A recente decisão do ministro Alexandre de Moraes, que impõe ao ex-presidente Jair Bolsonaro a proibição do uso das redes sociais estendida até a terceiros, não encontra respaldo no Código de Processo Penal brasileiro. Não há previsão legal que autorize censura prévia, nem mesmo como medida cautelar, o que torna a decisão uma afronta ao princípio constitucional da legalidade e ao direito fundamental à liberdade de expressão. Trata-se de um artifício jurídico que ignora os limites impostos pela Constituição Federal de 1988 e solapa garantias individuais.

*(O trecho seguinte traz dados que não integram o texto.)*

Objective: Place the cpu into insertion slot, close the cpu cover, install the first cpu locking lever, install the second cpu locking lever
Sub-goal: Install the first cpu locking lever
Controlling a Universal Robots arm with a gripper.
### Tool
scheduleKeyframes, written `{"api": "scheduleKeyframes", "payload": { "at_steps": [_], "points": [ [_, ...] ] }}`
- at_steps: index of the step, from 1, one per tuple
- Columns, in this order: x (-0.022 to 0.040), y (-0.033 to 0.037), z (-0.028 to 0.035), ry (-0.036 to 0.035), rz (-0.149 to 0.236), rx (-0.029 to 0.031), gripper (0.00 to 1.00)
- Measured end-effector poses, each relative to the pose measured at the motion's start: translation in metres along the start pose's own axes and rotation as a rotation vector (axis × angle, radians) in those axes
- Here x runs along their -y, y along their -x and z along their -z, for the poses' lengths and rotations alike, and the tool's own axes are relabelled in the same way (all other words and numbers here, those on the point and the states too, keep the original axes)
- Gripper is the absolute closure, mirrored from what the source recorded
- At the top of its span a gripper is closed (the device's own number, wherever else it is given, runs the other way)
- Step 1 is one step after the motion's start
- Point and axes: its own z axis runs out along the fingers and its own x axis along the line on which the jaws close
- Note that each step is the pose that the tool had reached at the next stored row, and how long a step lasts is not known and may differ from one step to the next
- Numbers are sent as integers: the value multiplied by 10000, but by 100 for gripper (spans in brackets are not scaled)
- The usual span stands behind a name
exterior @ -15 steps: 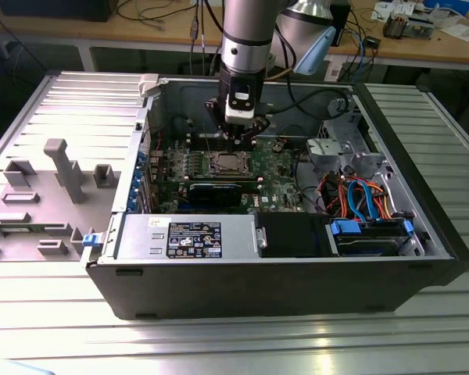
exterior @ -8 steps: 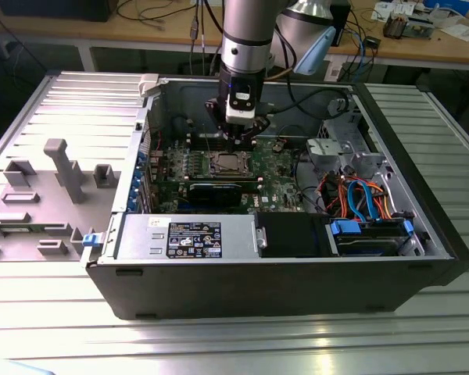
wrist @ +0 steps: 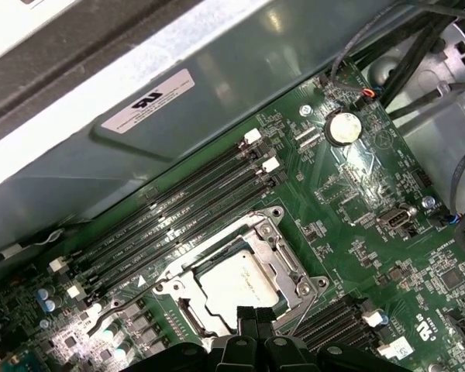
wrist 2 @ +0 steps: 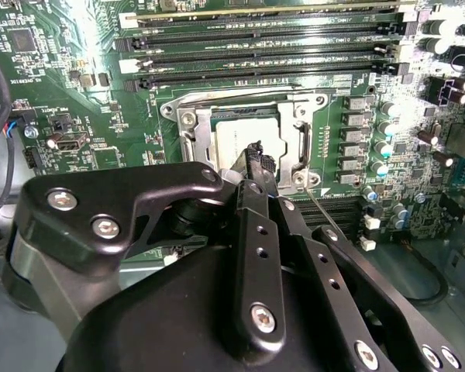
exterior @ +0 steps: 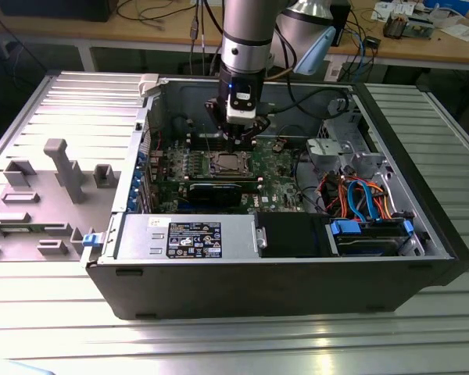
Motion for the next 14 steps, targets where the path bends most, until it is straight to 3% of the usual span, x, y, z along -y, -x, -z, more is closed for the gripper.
{"api": "scheduleKeyframes", "payload": {
  "at_steps": [14],
  "points": [
    [0, 0, 0, -3, 267, 16, 89]
  ]
}}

O cerceamento do debate público e da manifestação de pensamento, iniciado no chamado Inquérito das Fake News, consolidou uma estrutura paralela de repressão à liberdade de expressão. Diversas páginas e perfis em redes sociais já foram removidos por ordem judicial, sem sentença definitiva, sem contraditório e sem clareza nos critérios aplicados. A ausência de fundamento legal para tais medidas coloca o Brasil em rota de colisão com os princípios do Estado de Direito.

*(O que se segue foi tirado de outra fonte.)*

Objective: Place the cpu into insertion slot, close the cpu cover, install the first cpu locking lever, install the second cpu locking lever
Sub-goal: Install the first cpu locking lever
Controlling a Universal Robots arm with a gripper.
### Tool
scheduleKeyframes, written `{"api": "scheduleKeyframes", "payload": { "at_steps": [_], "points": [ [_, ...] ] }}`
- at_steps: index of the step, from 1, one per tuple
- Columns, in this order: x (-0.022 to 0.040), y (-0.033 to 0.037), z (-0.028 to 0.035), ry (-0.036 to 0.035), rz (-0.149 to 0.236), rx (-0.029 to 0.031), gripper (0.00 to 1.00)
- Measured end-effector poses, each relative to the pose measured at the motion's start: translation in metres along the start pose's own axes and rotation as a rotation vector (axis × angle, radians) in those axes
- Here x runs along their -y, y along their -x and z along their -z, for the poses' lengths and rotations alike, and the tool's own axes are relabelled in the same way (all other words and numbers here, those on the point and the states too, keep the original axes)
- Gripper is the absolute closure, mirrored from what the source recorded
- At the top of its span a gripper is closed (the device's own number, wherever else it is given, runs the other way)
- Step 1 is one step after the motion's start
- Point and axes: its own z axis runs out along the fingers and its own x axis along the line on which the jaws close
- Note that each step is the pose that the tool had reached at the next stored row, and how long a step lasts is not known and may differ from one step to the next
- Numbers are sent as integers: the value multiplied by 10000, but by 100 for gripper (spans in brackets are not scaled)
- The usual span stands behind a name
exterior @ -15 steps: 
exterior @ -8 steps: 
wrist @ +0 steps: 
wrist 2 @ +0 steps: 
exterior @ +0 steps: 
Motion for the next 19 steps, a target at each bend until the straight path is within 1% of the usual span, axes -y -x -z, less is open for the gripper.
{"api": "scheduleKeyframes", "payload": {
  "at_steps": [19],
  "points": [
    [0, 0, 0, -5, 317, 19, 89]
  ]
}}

É inaceitável que o Judiciário, que deveria proteger os direitos fundamentais, seja hoje o agente da maior censura institucionalizada do período democrático. O Brasil vive um perigoso precedente: o de permitir que a opinião seja punida com mordaça, sem lei que a ampare. Defender a liberdade de expressão, mesmo diante de divergências políticas, é defender a democracia. O silêncio imposto hoje pode atingir qualquer cidadão amanhã.